La Confédération paysanne veut que les éleveurs soient aidés pour "confirmer un véritable changement de pratique". / © CC INRA DIST Flickr
La Confédération paysanne veut que les éleveurs soient aidés pour "confirmer un véritable changement de pratique". / © CC INRA DIST Flickr

La Confédération Paysanne réagit au lendemain du nouveau scandale sanitaire révélé par L214. Une nouvelle vidéo publiée mardi par l'association de défense des animaux montre des poules en cage dans un état déplorable.

Par Fabienne Béranger

Dans un communiqué de presse, la Confédération paysanne "condamne avec fermeté la nouvelle intrusion d’extrémistes de la "cause animale" dans un bâtiment de poules pondeuses" mais également "les conditions d’élevage dans cette unité industrielle de Vendée détenue par une entreprise d’ovoproduits (Les oeufs Geslin à Chauché, NDLR)."
Pour le syndicat agricole, ce nouveau scandale sanitaire révélé par L214 "illustre la dérive inéluctable d’un système industriel à l’agonie" qu'il dénonce depuis des années. "Les entreprises de l’aval continuent d’ériger la compétitivité-prix comme leur objectif primordial, quelles qu’en soient les conséquences sur le bien-être des animaux ou des hommes qui les côtoient, qu’ils soient paysans ou salariés."

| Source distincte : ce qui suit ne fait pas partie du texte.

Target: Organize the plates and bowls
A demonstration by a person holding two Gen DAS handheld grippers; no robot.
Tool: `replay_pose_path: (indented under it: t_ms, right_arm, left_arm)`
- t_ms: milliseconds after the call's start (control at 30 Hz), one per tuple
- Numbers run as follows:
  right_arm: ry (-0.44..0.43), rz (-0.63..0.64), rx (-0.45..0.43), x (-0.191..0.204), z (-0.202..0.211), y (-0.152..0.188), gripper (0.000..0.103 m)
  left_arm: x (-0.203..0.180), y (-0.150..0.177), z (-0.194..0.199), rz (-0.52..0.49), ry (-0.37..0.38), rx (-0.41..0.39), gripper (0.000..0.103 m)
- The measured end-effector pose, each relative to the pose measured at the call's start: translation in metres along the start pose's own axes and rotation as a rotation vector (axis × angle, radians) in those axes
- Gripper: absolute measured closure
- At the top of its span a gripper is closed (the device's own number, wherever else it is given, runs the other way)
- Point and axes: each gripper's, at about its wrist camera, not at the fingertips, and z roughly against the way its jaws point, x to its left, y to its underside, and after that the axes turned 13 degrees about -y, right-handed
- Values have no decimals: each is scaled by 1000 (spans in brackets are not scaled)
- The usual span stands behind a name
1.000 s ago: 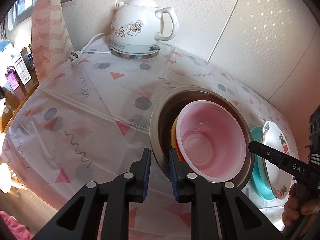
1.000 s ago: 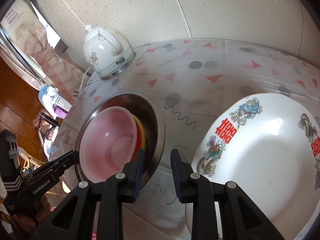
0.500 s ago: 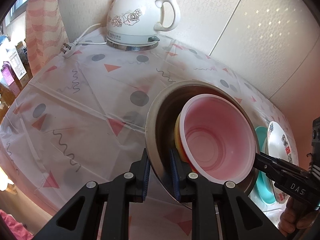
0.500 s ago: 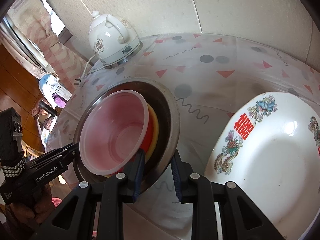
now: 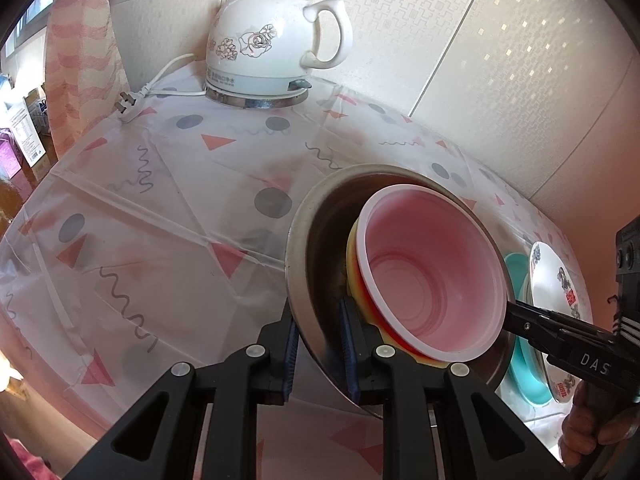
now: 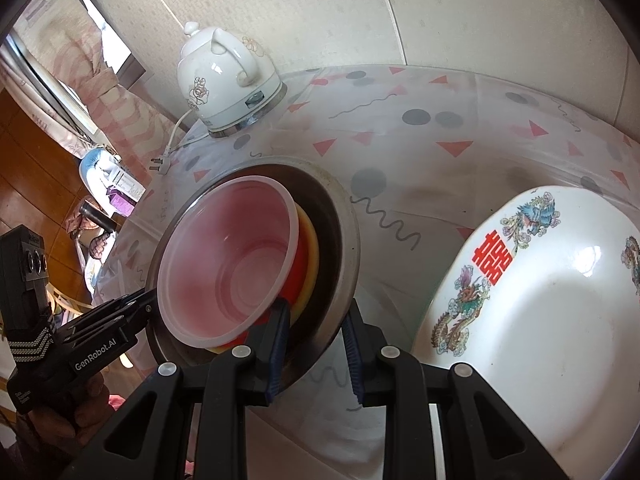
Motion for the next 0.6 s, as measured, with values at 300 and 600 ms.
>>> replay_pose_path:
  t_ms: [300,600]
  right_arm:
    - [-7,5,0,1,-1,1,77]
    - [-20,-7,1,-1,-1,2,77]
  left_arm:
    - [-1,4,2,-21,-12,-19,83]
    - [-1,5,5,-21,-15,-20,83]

La Confédération paysanne "appelle à une montée en gamme des produits et à l’amélioration de la transparence sur les conditions d’élevage", demandant à l'Etat et aux industriels d'accompagner "financièrement les éleveurs pour confirmer un véritable changement de pratique".

Car pour le syndicat agricole "les éleveurs sont les premières victimes" de ces scandales sanitaires. "De tels événements médiatiques sont à même d’amplifier la détresse psychologique et économique des paysans déjà fragilisés par des crises à répétition et une pression des contrôles devenue insoutenable".

Suite à la vidéo de L214, le groupe Panzani et sa filiale Lustucru Frais, qui se fournissaient chez l'éleveur incriminé, ont pris la décision d'exclure de leurs produits les oeufs de poule en cage, à l'horizon 2025.